• What you are asked to do: In the records below, find the line holding "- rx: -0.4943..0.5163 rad" and the line holding "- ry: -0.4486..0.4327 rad". Set down both, with every line between them, exactly.

• Extracted records:

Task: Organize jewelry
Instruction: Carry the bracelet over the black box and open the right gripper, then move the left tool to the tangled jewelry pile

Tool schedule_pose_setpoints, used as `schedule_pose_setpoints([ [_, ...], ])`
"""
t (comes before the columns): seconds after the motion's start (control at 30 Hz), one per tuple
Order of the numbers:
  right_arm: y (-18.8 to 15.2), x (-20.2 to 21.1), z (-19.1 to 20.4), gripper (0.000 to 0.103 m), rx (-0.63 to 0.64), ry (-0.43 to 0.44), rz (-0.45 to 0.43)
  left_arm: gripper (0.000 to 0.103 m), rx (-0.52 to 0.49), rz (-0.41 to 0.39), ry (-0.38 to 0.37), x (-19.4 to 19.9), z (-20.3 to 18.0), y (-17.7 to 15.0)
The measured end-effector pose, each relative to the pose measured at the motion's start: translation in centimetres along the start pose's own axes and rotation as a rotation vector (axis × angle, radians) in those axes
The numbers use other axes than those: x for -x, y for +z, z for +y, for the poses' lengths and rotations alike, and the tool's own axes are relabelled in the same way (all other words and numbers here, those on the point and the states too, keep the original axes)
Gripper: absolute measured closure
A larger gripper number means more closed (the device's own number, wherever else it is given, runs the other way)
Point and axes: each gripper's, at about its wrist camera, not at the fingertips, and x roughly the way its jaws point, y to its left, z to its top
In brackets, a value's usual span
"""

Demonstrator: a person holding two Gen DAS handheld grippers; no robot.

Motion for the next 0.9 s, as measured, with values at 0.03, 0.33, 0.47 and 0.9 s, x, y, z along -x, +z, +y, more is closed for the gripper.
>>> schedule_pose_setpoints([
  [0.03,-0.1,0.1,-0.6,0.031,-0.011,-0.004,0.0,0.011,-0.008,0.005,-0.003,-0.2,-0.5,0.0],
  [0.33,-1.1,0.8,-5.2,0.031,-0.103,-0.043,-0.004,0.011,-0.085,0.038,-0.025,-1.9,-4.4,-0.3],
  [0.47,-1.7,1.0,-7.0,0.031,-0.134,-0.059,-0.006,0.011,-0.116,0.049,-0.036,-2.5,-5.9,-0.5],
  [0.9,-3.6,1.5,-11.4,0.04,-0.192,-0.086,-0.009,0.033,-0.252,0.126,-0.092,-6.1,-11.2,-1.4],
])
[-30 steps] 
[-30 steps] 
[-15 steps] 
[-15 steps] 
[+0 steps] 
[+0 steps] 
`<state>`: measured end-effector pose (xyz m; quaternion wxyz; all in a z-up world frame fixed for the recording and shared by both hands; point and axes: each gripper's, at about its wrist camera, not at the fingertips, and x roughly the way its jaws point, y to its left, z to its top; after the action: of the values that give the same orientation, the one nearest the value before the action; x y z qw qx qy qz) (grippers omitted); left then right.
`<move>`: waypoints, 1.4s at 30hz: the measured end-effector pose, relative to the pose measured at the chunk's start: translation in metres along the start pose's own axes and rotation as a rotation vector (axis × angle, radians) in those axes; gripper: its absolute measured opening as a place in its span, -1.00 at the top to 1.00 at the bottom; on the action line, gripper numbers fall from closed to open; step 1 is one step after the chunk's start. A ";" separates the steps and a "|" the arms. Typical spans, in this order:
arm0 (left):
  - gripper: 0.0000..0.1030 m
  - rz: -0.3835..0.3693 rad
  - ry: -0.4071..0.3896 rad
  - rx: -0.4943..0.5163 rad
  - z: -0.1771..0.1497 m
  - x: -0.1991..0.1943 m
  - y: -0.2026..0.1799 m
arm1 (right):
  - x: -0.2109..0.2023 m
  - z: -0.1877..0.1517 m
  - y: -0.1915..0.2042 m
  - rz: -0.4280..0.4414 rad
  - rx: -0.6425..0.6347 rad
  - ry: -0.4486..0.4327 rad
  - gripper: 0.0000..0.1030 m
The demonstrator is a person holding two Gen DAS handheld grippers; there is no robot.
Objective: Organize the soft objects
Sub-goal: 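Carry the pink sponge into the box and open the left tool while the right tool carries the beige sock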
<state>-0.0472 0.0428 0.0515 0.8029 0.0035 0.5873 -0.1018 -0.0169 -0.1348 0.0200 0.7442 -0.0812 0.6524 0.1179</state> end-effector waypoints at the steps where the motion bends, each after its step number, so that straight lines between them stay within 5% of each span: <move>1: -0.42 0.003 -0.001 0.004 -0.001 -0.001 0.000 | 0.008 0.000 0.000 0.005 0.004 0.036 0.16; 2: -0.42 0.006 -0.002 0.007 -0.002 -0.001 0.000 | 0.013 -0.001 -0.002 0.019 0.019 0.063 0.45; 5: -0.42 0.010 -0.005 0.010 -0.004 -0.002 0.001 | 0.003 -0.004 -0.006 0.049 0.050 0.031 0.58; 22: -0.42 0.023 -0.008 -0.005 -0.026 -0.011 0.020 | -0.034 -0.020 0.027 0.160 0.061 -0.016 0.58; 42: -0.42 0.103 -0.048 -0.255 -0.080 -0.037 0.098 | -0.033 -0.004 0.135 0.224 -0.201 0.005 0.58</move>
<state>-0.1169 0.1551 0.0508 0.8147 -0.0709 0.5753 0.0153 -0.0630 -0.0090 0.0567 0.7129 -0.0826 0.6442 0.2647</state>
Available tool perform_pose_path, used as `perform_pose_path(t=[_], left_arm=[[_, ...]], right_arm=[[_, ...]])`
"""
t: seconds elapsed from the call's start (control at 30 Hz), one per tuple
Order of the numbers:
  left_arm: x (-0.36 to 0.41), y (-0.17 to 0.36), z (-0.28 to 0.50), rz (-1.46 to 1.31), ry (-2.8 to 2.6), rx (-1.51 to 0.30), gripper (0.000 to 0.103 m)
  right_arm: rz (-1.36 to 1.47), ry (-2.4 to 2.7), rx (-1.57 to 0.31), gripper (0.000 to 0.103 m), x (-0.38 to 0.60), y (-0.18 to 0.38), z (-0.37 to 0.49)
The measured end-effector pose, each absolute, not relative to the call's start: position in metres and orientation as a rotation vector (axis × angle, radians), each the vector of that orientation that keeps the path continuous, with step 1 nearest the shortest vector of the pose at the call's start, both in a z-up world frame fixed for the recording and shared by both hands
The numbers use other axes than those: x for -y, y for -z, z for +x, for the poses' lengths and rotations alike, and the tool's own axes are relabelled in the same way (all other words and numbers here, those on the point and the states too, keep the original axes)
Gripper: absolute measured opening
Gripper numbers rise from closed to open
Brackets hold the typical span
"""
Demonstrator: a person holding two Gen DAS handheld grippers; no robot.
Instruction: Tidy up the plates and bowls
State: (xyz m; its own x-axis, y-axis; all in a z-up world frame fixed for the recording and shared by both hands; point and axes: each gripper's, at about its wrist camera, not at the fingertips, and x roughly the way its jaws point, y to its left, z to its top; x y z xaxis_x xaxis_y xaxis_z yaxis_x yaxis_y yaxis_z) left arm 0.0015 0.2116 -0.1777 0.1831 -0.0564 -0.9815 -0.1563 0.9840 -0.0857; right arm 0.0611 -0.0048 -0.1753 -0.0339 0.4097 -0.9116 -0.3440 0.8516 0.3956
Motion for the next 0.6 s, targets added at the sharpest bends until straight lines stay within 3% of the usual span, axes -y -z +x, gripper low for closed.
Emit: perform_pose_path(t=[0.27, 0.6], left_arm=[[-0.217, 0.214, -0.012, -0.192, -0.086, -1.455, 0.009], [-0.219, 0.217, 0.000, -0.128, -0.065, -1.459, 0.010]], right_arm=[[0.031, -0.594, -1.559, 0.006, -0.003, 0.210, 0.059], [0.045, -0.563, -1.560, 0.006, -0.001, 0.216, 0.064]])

• Solved problem:
  - rx: -0.4943..0.5163 rad
  - z: -0.1771..0.1497 m
  - x: -0.1991..0.1943 m
  - y: -0.2026..0.1799 m
arm1 (right):
  - x: -0.2109..0.2023 m
  - z: -0.1877..0.1517 m
  - y: -0.1915..0.2042 m
  - rz: -0.4280..0.4414 rad
  - rx: -0.6425..0.6347 rad
  - ry: -0.4486..0.4327 rad

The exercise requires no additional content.